A new study** shows that Apple has come up with practical solutions to technical AI problems that other companies seem to ignore, particularly how to use huge large language models on low-memory devices like iPhones.
Despite popular claims that Apple is lagging the industry when it comes to generative AI, the company has twice revealed that it is continuing its long-term planning rather than rushing to release a clone of ChatGPT. The first sign is a proposed study of an artificial intelligence system called hugs, which could generate digital avatars of the kind.
As noted by Venturebeat, the second study** proposes a solution for deploying huge large language models (LLMs) on memory-constrained devices such as iPhones.
The new article, titled "LLM in a Flash: Efficient Large Language Model Inference with Limited Memory," says Apple says it "solves the challenge of efficiently running LLMS that exceed the available DRAM capacity when the available DRAM capacity is insufficient, by storing model parameters in flash memory and transferring them to the DRAM on demand." ”
As a result, the entire LLM still needs to be stored on the device, but it can be achieved by using flash memory as a kind of virtual memory to handle RAM, similar to how memory-intensive tasks are handled in macOS.

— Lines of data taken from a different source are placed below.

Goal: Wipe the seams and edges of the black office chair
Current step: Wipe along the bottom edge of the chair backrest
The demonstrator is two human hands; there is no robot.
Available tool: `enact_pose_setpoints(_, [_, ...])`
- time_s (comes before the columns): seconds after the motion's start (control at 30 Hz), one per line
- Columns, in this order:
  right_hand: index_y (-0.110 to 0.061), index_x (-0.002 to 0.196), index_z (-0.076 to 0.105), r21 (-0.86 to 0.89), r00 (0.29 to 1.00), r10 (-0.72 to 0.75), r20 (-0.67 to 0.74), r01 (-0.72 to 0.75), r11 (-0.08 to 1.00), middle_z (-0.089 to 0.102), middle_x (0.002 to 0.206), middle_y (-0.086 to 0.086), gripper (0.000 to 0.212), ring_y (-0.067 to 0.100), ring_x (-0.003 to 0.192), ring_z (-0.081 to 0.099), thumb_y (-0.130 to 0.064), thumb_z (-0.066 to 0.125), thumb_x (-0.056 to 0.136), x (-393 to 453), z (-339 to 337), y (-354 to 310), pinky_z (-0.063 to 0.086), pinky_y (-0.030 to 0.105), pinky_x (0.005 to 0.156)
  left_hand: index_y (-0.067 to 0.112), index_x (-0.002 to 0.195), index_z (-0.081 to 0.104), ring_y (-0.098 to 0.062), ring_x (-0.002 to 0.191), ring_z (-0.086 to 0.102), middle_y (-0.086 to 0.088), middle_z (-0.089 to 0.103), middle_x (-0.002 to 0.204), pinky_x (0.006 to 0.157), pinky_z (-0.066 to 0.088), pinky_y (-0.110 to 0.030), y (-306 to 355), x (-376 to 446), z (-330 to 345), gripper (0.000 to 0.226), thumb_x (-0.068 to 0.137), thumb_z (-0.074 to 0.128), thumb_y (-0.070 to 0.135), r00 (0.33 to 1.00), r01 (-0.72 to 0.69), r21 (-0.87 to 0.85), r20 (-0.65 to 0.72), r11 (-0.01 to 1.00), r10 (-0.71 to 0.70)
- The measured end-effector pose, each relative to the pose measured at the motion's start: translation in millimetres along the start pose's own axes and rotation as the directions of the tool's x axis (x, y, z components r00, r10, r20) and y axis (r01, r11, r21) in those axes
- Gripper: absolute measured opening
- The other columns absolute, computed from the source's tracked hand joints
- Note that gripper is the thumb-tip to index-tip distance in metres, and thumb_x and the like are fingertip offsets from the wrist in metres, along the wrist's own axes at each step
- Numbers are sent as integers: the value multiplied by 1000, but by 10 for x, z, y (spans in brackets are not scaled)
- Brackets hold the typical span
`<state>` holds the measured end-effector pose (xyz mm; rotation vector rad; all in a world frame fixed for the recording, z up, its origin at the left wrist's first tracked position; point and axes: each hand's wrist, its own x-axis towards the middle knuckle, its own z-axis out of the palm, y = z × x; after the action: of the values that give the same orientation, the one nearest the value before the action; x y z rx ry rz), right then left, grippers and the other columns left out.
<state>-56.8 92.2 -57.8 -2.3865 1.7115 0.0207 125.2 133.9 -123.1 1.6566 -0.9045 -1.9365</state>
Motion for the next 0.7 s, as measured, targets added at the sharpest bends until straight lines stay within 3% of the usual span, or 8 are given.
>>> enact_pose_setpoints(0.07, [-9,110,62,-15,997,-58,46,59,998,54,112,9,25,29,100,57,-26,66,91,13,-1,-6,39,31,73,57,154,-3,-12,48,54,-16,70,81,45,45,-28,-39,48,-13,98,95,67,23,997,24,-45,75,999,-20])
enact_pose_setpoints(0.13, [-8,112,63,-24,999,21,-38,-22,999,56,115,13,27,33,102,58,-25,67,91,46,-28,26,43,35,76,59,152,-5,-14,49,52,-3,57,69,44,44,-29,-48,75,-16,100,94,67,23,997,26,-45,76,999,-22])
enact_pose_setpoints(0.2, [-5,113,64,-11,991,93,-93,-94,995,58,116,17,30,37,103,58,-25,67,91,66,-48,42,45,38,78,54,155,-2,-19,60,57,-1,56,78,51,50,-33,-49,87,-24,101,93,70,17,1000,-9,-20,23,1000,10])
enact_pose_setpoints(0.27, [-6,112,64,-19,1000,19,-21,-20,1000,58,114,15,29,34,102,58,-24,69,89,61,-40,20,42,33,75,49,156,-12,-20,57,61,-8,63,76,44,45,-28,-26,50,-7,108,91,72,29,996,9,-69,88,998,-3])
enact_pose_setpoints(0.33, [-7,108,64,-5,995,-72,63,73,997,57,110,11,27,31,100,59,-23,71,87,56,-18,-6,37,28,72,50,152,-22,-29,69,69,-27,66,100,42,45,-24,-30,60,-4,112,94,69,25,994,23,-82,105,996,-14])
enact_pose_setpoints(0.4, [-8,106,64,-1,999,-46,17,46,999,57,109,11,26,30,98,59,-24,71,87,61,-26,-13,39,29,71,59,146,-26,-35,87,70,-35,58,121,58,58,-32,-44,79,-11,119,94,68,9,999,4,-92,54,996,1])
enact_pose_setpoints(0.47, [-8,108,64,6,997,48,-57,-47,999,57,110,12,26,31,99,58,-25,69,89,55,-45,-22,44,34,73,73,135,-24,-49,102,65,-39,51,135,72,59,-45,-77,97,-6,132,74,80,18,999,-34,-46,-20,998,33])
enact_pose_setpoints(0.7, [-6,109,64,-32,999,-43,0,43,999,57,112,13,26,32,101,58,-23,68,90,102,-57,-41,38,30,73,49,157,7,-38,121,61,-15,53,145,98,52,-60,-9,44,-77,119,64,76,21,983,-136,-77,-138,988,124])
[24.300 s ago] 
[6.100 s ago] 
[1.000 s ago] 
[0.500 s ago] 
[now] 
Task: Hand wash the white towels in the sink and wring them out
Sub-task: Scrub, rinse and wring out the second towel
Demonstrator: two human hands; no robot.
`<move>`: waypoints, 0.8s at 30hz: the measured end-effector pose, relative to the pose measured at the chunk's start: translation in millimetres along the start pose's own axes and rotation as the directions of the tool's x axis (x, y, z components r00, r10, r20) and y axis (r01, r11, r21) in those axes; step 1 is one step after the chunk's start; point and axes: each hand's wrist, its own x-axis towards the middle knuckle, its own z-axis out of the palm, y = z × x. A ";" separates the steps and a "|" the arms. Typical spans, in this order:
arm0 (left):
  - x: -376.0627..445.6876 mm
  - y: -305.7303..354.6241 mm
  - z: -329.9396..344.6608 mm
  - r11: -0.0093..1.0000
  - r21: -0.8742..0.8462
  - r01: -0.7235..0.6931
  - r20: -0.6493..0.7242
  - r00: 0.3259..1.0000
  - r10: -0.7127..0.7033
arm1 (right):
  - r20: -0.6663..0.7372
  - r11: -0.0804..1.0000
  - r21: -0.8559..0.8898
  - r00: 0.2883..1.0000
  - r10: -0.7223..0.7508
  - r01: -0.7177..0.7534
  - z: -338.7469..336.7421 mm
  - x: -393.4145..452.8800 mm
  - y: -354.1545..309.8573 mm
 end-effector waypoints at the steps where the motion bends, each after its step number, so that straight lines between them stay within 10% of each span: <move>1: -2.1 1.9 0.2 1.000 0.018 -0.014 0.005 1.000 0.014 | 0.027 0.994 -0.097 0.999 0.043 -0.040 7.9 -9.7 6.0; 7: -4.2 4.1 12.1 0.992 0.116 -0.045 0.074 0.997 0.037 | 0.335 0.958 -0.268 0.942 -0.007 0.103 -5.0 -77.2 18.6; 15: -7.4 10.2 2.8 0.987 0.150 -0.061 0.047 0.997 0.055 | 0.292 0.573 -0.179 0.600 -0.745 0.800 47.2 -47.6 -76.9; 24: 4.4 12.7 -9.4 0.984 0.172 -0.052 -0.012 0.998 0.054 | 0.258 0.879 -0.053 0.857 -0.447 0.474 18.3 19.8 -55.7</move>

"In this flash-memory-based framework, we have introduced two main technologies," the study said. First, reuse previously activated neurons for "windowing" by strategically reducing data transmission. Second, the size of the data blocks read from the flash memory is increased through "row-column binding" that is compatible with the sequential data access advantages of flash memory. ”
Ultimately, this means that LLMS of almost any size can be deployed on devices with limited memory or storage. This means that Apple can leverage AI capabilities on more devices, making it work in more ways.
"The practical results of our study are noteworthy," the study said. We have demonstrated the ability to run LLMS up to twice the size of the available DRAM, inferring 4-5x faster than traditional CPU loading methods, and 20-25x faster on GPUs. ”
This breakthrough is especially important for deploying advanced LLMS in resource-constrained environments, expanding their applicability and accessibility. It continued.
Apple has made the study public, just like Hugs**. So it's not lagging behind, it's actually improving AI capabilities for the industry as a whole.
This is in line with analysts, who believe the company will benefit the most when AI becomes more widely available, given the user base it has.